Records from a collection:
--- START ---
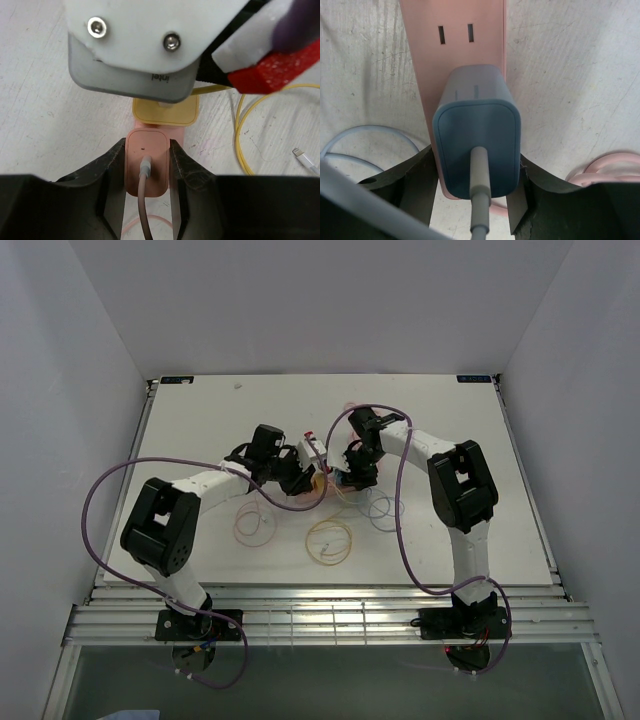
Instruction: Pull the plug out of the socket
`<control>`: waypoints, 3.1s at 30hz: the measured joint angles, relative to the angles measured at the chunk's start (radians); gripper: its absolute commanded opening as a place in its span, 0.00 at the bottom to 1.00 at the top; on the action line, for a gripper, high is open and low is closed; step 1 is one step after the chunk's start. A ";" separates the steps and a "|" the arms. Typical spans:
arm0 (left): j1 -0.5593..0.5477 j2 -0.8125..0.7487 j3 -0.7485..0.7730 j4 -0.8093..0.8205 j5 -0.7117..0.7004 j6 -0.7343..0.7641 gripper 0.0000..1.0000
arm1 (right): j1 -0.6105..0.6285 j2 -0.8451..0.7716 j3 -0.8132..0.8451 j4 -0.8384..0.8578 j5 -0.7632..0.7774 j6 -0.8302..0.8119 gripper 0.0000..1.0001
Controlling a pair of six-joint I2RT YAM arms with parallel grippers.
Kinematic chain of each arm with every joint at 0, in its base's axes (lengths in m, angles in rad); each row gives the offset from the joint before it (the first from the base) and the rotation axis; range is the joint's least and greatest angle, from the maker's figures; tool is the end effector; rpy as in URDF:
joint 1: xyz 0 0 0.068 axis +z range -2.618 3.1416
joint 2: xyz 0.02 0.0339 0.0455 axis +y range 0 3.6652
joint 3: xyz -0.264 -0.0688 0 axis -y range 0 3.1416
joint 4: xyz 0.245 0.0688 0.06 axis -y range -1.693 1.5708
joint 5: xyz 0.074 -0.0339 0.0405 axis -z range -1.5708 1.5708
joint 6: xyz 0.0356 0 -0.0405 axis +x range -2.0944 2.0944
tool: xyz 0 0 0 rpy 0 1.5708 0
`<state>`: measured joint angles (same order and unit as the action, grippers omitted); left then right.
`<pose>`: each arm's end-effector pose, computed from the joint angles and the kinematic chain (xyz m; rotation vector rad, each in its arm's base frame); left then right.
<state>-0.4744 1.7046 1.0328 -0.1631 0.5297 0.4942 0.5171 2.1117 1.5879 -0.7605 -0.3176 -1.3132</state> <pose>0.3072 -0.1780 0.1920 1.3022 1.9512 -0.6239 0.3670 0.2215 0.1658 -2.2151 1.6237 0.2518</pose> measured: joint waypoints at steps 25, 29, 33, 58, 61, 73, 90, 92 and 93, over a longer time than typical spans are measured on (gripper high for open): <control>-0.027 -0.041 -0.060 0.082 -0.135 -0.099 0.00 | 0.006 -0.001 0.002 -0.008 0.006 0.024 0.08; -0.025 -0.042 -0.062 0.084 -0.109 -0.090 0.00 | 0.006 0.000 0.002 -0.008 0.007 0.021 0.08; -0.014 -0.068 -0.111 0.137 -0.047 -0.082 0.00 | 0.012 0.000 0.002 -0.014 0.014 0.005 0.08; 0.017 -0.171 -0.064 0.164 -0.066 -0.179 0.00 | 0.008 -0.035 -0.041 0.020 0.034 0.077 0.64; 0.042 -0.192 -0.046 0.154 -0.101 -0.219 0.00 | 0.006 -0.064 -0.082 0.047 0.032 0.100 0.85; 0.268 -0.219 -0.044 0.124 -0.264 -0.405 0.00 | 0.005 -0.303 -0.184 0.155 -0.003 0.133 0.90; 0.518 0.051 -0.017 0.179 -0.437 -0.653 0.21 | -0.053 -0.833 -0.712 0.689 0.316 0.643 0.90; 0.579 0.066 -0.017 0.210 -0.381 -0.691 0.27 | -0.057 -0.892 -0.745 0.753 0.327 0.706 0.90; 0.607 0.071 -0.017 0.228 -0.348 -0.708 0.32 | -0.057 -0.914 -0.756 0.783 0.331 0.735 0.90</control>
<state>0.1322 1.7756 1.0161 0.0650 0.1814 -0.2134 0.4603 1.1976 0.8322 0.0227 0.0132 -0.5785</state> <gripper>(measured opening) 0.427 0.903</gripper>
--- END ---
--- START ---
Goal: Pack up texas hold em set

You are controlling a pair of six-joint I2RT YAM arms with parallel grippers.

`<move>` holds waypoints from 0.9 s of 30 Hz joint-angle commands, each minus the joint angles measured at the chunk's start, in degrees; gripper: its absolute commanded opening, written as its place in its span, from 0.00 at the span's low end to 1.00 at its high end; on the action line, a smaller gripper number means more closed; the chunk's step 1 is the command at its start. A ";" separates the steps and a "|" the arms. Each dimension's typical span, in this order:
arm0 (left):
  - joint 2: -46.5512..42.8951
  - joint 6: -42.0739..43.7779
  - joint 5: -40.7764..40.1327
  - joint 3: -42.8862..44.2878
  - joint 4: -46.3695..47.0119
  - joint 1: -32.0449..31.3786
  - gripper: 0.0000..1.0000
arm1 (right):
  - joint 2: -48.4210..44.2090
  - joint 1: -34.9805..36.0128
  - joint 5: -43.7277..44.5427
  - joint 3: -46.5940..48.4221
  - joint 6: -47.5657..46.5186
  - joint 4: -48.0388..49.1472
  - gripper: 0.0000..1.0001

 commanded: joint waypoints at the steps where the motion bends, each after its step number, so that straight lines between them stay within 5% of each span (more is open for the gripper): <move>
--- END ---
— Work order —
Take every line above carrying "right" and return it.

— Answer section —
arm1 (right): j1 -0.6105..0.6285 j2 -0.8451..0.7716 j3 -0.8132..0.8451 j4 -0.8384..0.8578 j5 -0.7632..0.7774 j6 -0.8302..0.8119 gripper 0.0000..1.0001
`<state>`: measured joint angles (same order and unit as the action, grippers omitted); left then right.
`<pose>`: each arm's end-effector pose, computed from the joint angles and the kinematic chain (xyz m; rotation vector rad, each in its arm's base frame); left then right.
arm1 (right):

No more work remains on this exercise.